9. Compliance with Post-Market Surveillance

• After registration, post-market surveillance is required to ensure that the device continues to meet safety and performance standards once it is in the market.
• The AR is responsible for reporting any adverse events, quality issues, or product recalls to BPOM.
• The AR must also ensure that the product is regularly inspected, and any necessary updates to the registration are communicated to BPOM.

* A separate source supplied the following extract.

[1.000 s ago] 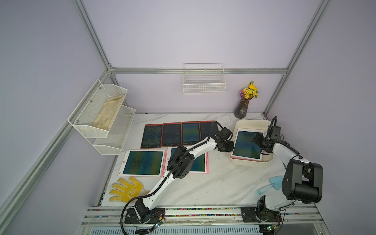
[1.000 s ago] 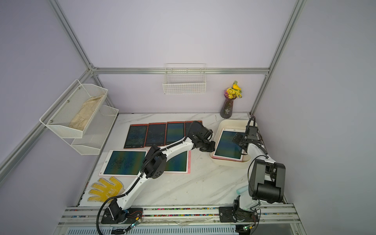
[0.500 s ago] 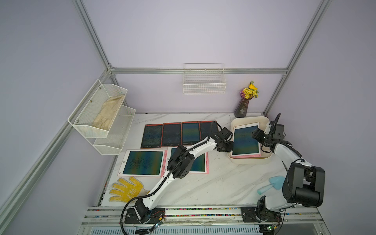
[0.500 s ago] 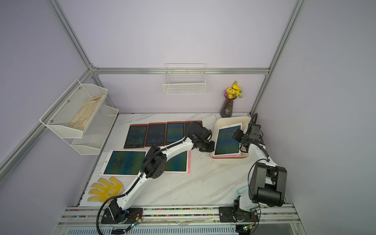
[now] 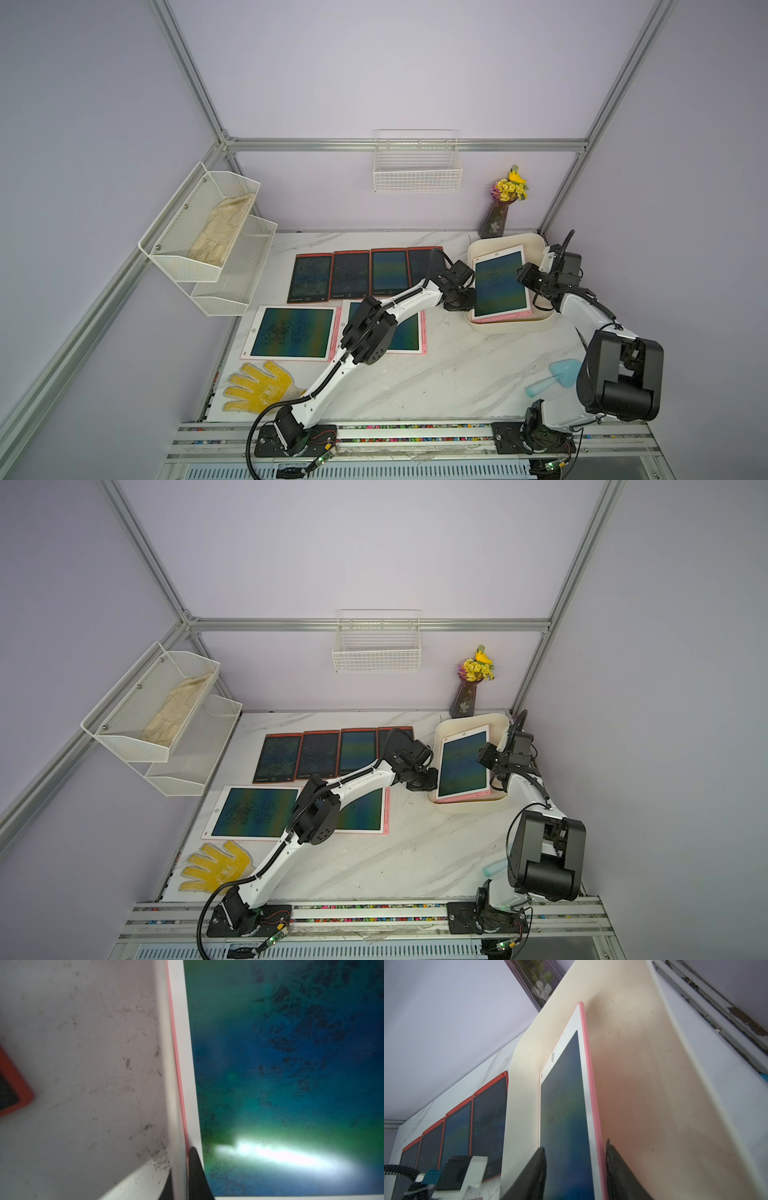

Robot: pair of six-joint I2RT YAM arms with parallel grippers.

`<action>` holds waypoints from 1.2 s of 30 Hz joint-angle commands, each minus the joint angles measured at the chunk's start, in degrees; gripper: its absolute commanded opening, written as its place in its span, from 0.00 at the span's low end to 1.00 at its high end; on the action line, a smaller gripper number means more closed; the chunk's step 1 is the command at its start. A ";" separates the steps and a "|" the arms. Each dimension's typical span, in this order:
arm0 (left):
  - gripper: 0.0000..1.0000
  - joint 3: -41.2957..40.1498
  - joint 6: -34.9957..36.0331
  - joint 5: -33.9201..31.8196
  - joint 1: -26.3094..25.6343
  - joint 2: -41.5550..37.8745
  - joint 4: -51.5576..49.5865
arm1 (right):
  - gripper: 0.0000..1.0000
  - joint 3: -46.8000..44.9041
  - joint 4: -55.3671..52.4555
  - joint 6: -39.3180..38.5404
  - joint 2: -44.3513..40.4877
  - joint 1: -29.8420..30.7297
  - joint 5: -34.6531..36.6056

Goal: Take out the writing tablet from the storage box
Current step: Pick up the writing tablet from the storage box.

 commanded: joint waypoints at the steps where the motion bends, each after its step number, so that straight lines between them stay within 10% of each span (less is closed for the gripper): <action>1: 0.06 1.66 1.87 6.58 -4.16 3.13 5.32 | 0.48 -3.39 -9.04 1.22 0.51 2.73 -11.27; 17: 0.06 1.20 1.26 7.21 -4.32 2.68 6.50 | 0.30 -4.75 -9.34 2.18 -1.12 2.78 -9.62; 27: 0.29 -2.31 -1.46 4.29 -5.63 -2.29 12.07 | 0.00 9.12 -11.19 0.90 8.62 2.73 -4.96; 36: 0.40 1.14 -2.70 6.08 -6.05 -0.82 15.47 | 0.00 16.91 -15.15 0.07 7.21 1.68 -0.39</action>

10. Online Registration via BPOM’s e-RD System

• All applications must be submitted through BPOM’s e-RD system. The local authorized representative is required to create an account and submit the registration application online.
• The e-RD system is the official electronic platform for medical device registration in Indonesia, where the AR will upload the required documentation and track the status of the registration.

Summary of Conditions

To apply for Class I medical device registration with BPOM, the following conditions must be met:

1. Correct Classification: Ensure the device is classified as Class I.
2. Local Authorized Representative (AR): Appoint an AR in Indonesia to handle the application process.
3. Regulatory Compliance: Ensure the device meets Indonesian safety, performance, and quality standards.
4. Evidence of Safety and Quality: Provide GMP or ISO certification, and if applicable, safety and performance test reports.
5. Labeling Compliance: Ensure the device’s labeling and packaging comply with Indonesian requirements, with labels in Bahasa Indonesia.
6. Certificate of Free Sale (CFS): Provide a CFS from the country of origin or another market.
7. No Clinical Trial Needed: Clinical trials are not required for Class I devices, but test data may be necessary.
8. Importer License: If importing the device, the distributor or importer must have a valid BPOM import license.
9. Post-Market Surveillance: Adhere to post-market surveillance and reporting requirements.

Next Steps:

• Appoint a local authorized representative in Indonesia.
• Prepare all required documentation and ensure compliance with BPOM regulations.
• Submit the registration application via BPOM’s e-RD system.

If you need further clarification or assistance with any specific aspect of the process, feel free to ask!